══ DATA EXCERPT ══

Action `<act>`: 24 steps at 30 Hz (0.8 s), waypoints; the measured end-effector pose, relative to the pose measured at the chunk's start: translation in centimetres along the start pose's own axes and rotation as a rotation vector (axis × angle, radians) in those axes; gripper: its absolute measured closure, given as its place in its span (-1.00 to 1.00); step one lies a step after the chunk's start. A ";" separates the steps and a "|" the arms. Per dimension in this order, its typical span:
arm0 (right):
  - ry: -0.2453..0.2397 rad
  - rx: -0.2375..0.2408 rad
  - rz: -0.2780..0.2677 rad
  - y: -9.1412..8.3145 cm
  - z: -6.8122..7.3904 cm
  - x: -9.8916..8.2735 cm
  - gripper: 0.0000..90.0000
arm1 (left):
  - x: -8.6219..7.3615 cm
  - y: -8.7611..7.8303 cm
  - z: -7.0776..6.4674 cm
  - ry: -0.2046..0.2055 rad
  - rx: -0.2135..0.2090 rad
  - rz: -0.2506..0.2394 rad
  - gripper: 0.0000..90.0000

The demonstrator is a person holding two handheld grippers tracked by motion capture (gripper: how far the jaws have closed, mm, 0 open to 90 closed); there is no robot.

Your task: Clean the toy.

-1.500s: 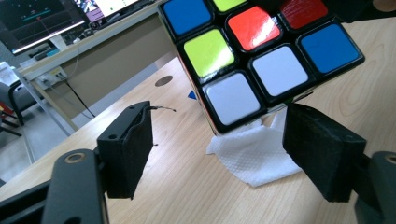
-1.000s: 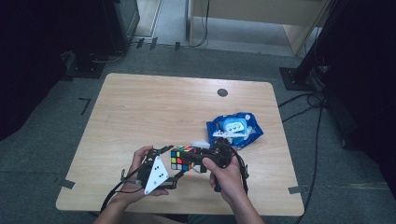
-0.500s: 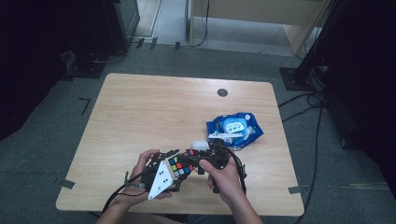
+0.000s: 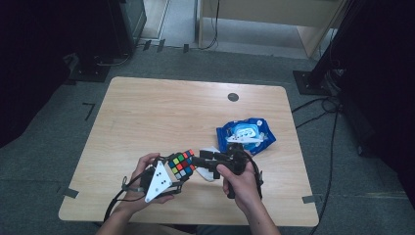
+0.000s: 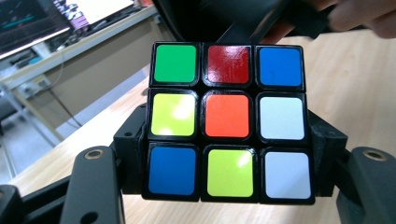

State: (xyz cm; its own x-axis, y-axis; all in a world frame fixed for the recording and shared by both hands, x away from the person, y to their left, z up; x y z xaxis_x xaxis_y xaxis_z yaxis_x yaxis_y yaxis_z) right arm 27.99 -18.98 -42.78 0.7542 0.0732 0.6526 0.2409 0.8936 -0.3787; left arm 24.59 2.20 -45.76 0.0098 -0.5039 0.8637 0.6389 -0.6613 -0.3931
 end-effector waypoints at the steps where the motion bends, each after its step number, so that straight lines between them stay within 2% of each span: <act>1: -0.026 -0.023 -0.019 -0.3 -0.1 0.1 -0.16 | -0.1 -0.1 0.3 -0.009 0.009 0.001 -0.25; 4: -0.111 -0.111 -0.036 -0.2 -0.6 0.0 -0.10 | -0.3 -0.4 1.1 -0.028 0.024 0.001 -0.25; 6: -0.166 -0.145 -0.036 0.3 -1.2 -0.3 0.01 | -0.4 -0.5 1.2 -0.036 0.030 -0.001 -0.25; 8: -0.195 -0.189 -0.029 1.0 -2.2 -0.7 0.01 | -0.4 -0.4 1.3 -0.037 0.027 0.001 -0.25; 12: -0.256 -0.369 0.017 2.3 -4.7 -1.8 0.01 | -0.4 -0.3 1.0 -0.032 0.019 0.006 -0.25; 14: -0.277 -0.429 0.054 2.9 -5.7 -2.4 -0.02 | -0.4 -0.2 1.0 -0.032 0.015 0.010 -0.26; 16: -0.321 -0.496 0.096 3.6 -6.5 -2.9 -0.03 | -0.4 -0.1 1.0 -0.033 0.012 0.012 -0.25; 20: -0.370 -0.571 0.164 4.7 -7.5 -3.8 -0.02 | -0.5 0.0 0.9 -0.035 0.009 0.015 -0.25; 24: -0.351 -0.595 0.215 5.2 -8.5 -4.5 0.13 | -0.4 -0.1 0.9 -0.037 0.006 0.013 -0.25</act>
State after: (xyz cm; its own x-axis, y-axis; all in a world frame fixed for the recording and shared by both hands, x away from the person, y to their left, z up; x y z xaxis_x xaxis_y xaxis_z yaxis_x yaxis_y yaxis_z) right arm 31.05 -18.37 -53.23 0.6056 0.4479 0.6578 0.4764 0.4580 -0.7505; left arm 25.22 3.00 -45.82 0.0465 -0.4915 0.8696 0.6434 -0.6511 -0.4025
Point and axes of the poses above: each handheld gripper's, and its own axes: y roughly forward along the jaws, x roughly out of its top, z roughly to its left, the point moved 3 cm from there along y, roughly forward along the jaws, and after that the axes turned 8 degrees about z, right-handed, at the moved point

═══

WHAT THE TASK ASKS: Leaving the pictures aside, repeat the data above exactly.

ANSWER FOR THIS EXERCISE:
Action `<act>`: 24 steps at 30 Hz (0.8 s), waypoints; the measured end-effector pose, relative to the pose measured at the chunk's start: translation in centimetres along the start pose's own axes and rotation as a rotation vector (axis × angle, radians) in those axes; gripper: its absolute measured closure, given as its place in its span (-1.00 to 1.00); step one lies a step after the chunk's start. A ";" separates the steps and a "|" the arms. Per dimension in this order, its typical span:
arm0 (right):
  - ry: -0.2453..0.2397 rad
  - rx: -0.2375..0.2408 rad
  - rz: -0.2780..0.2677 rad
  - y: -9.1412..8.3145 cm
  - z: -6.8122..7.3904 cm
  - x: -9.8916..8.2735 cm
  - gripper: 0.0000..90.0000
arm1 (left):
  - x: -8.6219..7.3615 cm
  - y: -8.7611..7.8303 cm
  - z: -7.0776..6.4674 cm
  - ry: -0.2046..0.2055 rad
  - rx: -0.2135..0.2090 rad
  - rz: -0.2506..0.2394 rad
  - gripper: 0.0000..90.0000

The demonstrator is a person holding two handheld grippers tracked by motion capture (gripper: how far the jaws have closed, mm, 0 open to 90 closed); there is no robot.

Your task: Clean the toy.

-1.500s: 
-1.000s: 
-0.500s: 
+0.000s: 
+0.000s: 

State: (xyz cm; its own x-axis, y-axis; all in a world frame fixed for the recording and shared by both hands, x away from the person, y to their left, z up; x y z xaxis_x xaxis_y xaxis_z yaxis_x yaxis_y yaxis_z) right arm 27.99 -18.98 -42.78 0.7542 0.0732 0.6526 0.2409 0.8936 -0.3787; left arm 24.59 2.20 -45.76 0.0098 -0.5039 0.8637 0.6389 -0.6613 -0.3931
 end-effector waypoints at the steps where the motion bends, each after its step number, so that straight lines between them stay within 2% of each span: <act>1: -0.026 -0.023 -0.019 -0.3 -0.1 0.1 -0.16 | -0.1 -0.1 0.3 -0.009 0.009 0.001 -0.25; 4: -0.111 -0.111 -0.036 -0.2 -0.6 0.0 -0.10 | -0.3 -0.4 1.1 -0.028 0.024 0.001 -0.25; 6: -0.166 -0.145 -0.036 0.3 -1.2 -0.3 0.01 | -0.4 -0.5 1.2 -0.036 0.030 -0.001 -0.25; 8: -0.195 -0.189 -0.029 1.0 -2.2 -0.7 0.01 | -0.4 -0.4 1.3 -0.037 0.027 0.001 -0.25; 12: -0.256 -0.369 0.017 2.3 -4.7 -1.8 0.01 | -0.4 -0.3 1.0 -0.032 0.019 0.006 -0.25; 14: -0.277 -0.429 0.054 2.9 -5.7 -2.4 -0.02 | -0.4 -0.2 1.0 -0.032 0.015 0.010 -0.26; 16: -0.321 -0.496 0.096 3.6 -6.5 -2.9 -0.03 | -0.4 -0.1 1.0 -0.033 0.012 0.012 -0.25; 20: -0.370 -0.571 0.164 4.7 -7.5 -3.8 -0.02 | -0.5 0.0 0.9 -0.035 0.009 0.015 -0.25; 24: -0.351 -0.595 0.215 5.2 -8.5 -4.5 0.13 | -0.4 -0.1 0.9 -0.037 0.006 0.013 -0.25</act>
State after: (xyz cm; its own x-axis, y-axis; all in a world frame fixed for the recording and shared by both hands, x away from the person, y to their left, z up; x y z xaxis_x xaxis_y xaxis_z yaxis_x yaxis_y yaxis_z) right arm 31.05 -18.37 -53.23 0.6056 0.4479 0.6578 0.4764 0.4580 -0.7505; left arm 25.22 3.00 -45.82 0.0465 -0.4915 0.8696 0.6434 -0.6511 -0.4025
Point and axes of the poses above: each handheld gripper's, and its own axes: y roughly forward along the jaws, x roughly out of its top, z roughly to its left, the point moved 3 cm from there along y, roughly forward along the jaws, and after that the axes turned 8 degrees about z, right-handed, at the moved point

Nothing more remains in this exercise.